Тому ли я подвергаюсь в течение десяти лет? Будучи преследуем в литературной и гражданской жизни двумя литературными партиями и сонмом злоупотребителей, я подвергаюсь в журналах жесточайшей брани и личностям. Бранят, ругают сочинения мои без всяких доказательств и вредят мне везде, как могут. Правда, что благосклонность публики и уважение благомыслящих людей с лихвою вознаграждают меня за эти неприятности, но еще никто не вступился за меня за то, что меня бранят в журналах.»
На этом Булгарин не остановился. Он закусил удила. Через несколько дней, несмотря на высочайший запрет, он все же напечатал новую статью против Загоскина, не называя его по имени. Николай потребовал принять решительные меры. Булгарин и Греч были арестованы и посажены на гауптвахту.
Через несколько часов их, конечно, выпустили. Спустя месяц вышел «Дмитрий Самозванец»; в знак примирения, прощения Булгарин получил от Николая бриллиантовый перстень.
Нет, он не столь уж покорен. По-своему он тоже боролся с цензурой, хотя часто в этой борьбе цензура выглядит симпатичней и прогрессивней Булгарина. Без страха кидается он в бой с самим всесильным Уваровым. И более того!..

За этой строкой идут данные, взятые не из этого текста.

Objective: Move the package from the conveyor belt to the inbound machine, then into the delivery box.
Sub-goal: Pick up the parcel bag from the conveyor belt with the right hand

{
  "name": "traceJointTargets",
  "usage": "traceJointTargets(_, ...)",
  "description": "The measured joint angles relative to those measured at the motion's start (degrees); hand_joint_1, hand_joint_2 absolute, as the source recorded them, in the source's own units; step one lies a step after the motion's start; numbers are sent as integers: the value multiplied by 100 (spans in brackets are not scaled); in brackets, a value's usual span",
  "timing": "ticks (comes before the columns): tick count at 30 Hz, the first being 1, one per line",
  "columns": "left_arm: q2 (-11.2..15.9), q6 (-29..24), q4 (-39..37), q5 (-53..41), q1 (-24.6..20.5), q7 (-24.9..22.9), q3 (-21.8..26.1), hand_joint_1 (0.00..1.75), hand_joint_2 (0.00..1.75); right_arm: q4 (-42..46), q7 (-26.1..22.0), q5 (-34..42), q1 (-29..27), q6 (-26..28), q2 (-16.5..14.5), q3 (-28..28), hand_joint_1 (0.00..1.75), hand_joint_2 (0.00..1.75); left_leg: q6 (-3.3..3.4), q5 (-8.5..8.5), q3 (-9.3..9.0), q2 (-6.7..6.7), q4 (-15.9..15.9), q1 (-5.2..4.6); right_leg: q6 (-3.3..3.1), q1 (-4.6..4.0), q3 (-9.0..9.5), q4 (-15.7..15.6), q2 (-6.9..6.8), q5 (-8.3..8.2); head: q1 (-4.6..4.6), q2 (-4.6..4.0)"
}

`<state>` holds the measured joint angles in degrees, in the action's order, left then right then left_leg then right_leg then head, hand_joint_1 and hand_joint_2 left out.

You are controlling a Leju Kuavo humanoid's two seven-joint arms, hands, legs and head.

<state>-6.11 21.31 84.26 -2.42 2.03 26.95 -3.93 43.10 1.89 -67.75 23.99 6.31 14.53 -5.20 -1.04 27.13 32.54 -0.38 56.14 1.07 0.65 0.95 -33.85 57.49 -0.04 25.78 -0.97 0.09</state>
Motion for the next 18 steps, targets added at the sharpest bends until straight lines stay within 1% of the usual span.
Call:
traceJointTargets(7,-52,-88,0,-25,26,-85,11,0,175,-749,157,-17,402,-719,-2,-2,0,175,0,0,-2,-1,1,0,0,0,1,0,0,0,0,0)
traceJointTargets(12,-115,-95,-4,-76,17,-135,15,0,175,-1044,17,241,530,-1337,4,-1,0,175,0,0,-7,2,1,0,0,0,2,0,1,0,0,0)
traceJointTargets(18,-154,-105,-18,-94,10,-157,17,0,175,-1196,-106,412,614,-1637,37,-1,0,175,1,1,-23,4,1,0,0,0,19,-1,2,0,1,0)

Ему нечего бояться, когда он упрекает Уварова в покровительстве неблагонамеренным (так уж совпадало, что неблагонамеренными бывали те, кто мешал Булгарину), в либерализме. С этой вершины он мог обстреливать кого угодно, хоть председателя петербургского цензурного комитета князя Волконского — и князь, мол, поощряет вредные тенденции… Голос Булгарина нарастал: министр преступно бездействует, требую следственной комиссии, я там обличу «Отечественные записки», я защитник веры и престола! Я и царя не испугаюсь! Если государь мне не внемлет, обращусь за границу, к прусскому королю, чтобы помог защитить священную особу государя и его русского царства! «Я не позволю, чтобы на меня, как на собаку, надевали намордник!» — взрывается он, отбросив все хитрости и политиканство.
Надоело. Даже ему душно и тошно от идиотизма царских чиновников, которым он должен служить. Страдания Видока, умного реакционера, верного пса, — они тоже, оказывается, существуют. В свете его презирали открыто, издевались в бесчисленных эпиграммах, фельетонах, памфлетах. Кто только не высмеивал его — Лермонтов, Гоголь, Белинский, Некрасов, Герцен, Вяземский… И хозяева с ним обращались свысока. А то и просто как с лакеем, с дворовым. Орлов мог оттаскать его за ухо. Дубельт поставить в угол.
Чего ради он столько унижался, терпел? Чего он добился? Его доносы, его верность в итоге не снискали ему любви тех, кому он так долго и преданно служил. Это было несправедливо. Мир к нему был несправедлив.